Espero que el lector quede tan atrapado como yo en tan interesantes críticas, y tan convocado a la reflexión personal, oscurecida por una técnica de tipificación no poco defectuosa y por una consecuencia punitiva tan radical. Pero, dicho esto, no me parece tan claro ni que haya necesariamente un problema de bis in idem ni en todos los casos un problema de desigualdad.
Con la tacha de bis in idem frente al legislador y no frente al juez habrá de estarse alerta, pues podrá tratarse no de un bis sino de un plus. Aquí, y en muchos otros delitos (con variantes en la edad y los sujetos: lesiones, contra la libertad sexual, tráfico de órganos, detenciones ilegales y secuestros, matrimonio forzoso, acoso, trata de seres humanos, descubrimiento y revelación de secretos o delitos contra la salud pública), el legislador ha decidido hacer delitos especiales en cuanto al sujeto pasivo: proteger más al “menor”, o al “menos de catorce años” o al “menor de dieciséis años de edad”, y a la “persona especialmente vulnerable por razón de su edad, enfermedad o discapacidad”.

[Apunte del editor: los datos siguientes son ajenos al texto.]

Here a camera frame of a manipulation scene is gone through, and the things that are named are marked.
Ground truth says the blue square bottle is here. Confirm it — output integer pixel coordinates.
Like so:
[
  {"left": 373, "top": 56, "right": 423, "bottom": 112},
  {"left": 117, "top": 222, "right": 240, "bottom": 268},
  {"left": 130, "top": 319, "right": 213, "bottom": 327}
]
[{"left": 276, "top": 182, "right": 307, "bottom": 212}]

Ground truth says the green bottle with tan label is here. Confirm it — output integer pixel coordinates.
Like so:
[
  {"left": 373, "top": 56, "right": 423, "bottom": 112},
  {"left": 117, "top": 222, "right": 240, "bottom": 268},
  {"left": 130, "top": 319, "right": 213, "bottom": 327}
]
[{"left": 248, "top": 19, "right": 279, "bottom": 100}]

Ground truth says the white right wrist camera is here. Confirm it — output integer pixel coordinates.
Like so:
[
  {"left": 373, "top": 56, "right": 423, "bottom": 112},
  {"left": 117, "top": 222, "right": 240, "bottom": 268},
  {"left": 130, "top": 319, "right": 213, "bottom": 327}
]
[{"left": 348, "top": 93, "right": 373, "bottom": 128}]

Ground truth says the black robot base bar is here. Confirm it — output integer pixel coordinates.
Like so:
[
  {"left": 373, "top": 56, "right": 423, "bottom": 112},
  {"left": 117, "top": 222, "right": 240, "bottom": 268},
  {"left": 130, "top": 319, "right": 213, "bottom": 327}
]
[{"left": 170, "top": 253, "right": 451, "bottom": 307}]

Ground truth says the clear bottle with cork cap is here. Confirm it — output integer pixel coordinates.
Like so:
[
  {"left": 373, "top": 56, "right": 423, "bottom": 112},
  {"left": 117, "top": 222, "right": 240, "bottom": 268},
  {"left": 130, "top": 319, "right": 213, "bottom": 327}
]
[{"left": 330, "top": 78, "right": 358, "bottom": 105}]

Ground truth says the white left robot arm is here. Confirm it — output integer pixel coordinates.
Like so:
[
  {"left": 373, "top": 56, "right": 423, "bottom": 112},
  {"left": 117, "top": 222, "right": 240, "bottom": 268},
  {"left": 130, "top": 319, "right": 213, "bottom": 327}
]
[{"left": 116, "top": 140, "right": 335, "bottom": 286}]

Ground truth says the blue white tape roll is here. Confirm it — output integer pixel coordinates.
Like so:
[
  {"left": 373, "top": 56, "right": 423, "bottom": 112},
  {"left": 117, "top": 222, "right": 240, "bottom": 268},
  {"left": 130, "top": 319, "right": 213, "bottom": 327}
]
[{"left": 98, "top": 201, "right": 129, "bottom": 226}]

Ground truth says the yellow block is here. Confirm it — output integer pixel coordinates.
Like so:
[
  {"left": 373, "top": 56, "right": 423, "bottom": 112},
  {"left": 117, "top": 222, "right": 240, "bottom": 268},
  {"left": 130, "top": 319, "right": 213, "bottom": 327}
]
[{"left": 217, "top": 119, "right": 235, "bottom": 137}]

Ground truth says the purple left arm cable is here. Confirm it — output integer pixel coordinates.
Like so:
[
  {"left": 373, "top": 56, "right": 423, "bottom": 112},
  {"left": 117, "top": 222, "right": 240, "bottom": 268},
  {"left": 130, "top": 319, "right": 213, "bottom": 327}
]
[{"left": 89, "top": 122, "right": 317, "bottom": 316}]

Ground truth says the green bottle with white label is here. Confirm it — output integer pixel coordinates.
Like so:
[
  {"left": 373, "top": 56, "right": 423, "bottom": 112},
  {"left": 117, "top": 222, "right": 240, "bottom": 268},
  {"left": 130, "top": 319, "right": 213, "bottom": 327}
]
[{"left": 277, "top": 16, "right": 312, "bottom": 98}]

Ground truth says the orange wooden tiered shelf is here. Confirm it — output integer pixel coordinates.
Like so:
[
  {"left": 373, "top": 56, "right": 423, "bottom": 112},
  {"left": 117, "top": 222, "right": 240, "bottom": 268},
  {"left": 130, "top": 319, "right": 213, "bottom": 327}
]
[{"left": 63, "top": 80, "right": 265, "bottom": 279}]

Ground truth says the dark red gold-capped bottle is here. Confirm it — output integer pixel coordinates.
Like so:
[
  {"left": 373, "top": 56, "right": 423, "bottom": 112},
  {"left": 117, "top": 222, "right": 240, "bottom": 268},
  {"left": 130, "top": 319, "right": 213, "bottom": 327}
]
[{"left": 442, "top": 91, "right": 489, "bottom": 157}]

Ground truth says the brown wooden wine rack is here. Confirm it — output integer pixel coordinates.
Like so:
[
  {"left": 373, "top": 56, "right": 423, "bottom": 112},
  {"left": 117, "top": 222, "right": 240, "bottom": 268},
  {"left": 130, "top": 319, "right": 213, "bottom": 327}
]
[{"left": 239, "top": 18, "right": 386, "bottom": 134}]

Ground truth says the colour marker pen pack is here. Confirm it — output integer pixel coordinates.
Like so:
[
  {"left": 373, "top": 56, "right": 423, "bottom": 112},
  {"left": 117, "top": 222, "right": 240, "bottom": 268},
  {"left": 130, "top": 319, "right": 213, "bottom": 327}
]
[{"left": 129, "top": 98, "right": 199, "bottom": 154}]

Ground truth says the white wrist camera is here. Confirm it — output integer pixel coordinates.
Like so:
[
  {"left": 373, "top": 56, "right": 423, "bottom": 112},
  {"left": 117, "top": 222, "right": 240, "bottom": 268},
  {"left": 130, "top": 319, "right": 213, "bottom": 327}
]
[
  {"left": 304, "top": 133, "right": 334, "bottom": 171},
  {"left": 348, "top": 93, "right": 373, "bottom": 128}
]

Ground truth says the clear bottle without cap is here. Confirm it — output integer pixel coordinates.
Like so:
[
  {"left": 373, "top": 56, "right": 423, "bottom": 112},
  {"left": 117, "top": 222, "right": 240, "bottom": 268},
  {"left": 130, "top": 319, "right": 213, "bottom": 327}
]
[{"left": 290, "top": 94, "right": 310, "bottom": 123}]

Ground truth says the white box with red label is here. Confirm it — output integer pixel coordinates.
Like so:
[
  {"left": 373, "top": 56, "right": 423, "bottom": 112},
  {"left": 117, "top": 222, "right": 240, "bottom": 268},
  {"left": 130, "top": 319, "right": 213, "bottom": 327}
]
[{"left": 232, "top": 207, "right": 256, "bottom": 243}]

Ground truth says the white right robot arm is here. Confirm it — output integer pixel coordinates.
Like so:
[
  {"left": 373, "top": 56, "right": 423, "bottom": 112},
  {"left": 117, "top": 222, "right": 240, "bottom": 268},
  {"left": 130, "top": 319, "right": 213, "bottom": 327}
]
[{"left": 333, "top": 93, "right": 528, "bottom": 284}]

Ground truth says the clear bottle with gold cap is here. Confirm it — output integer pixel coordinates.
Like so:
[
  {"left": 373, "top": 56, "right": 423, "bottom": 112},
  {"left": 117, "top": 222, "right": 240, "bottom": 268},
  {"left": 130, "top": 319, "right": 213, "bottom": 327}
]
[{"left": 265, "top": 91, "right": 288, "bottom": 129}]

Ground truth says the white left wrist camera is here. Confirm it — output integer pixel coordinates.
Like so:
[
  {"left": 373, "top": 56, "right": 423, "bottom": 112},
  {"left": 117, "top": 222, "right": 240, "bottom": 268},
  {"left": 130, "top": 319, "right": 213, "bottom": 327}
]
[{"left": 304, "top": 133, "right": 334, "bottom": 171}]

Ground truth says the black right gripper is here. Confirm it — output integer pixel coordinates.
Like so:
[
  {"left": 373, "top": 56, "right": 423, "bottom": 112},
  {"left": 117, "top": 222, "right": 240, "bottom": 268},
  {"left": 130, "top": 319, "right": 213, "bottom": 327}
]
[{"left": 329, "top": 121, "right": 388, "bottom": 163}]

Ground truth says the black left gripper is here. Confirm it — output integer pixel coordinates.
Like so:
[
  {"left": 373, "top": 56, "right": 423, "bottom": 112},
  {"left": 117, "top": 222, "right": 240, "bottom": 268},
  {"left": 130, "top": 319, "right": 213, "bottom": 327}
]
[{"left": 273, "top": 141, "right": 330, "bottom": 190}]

La pregunta que entonces nos viene a la cabeza desde la perspectiva de legitimación concurrente es una pregunta de principio de igualdad: si es razonable tal diferenciación en la protección penal. Creo que la respuesta viene de la mano de la vulnerabilidad en sus dos posibles sentidos: sí, si la agresión es más dañina si se cierne sobre estos sujetos, lo que resulta claro por ejemplo en el caso de la libertad sexual de los menores; y sí, si es más fácil perpetrarla, que es la razón de la agravación por alevosía (proteger más al indefenso). Así las cosas, en nuestros confusos tipos de asesinato me parece controvertible pero no impugnable – por cierto: ningún juez ha cuestionado ante el Tribunal Constitucional la regulación vigente ni se conocen amparos por la inclusión como alevosía del desvalimiento constitucional – el que se proteja más la vida de los más jóvenes, lo que además corresponde en buena parte con nuestros sentimientos de dolor ante la muerte, y me parece más controvertible, e impugnable, y no sé si susceptible de corrección interpretativa, que se meta en el mismo saco a las personas especialmente vulnerables por razón de su edad, enfermedad o discapacidad, si cuando se llega al artículo 140.1.1ª CP ya se ha pasado por el 139.1.1ª CP (por la alevosía: si se ha tenido en cuenta ya esa condición para sustentar una alevosía por desvalimiento).
Léanlo
Pero no se trata tanto de lo que yo crea al respecto, sino de lo que crea quien ha investigado y reflexionado sobre ello mucho y bien. Confío en que estas digresiones alerten a lector de lo interesante que es este libro. Porque trata con cercanía un tema de gran trascendencia para los derechos humanos, como lo es el de la ejecución de la pena de prisión permanente; porque lo hace con sensibilidad y plena documentación; porque sostiene inteligentemente tesis personales y atrevidas. Lean el libro. Les va a informar, les va a inquietar, les va a hacer pensar. Para eso leemos.